WHAT YOU NEED TO DO >>
Only the lines from the beginning of the data below through the line containing "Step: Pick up" belong in the response, each copied exactly.

SUPPLIED MATERIAL >>
'''

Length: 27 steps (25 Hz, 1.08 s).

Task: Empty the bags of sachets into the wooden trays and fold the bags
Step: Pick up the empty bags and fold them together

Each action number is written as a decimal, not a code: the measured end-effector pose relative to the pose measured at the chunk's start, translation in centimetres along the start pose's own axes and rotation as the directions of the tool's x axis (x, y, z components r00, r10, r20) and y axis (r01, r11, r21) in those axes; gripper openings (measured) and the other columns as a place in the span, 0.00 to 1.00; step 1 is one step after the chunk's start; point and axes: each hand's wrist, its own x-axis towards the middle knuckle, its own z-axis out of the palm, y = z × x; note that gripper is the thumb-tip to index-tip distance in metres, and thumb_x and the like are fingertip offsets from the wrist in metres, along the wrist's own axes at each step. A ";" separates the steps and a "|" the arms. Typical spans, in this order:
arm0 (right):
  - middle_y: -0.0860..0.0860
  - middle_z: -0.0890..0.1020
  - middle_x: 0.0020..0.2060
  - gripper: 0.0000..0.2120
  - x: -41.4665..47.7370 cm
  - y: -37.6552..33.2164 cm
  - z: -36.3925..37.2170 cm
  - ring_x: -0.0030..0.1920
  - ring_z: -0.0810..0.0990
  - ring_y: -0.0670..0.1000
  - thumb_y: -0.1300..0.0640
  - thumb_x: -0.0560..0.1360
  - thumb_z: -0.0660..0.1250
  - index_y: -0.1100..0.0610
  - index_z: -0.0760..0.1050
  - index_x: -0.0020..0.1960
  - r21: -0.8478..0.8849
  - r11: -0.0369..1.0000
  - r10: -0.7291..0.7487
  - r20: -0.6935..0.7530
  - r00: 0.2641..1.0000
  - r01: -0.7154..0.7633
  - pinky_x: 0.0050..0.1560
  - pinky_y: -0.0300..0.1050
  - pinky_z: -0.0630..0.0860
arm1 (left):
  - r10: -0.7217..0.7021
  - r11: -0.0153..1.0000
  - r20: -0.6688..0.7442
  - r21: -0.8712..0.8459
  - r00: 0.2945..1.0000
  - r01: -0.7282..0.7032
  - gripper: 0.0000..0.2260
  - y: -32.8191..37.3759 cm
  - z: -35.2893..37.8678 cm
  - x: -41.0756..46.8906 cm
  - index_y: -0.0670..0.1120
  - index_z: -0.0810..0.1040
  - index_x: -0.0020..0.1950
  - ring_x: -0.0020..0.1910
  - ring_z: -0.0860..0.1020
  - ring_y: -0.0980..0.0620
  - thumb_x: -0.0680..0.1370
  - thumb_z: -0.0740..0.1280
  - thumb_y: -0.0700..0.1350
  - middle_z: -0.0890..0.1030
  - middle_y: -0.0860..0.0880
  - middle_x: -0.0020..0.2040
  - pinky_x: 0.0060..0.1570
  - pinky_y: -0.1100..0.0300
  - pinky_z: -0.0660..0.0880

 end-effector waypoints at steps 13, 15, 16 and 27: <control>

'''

WRITTEN SOLUTION >>
Length: 27 steps (25 Hz, 1.08 s).

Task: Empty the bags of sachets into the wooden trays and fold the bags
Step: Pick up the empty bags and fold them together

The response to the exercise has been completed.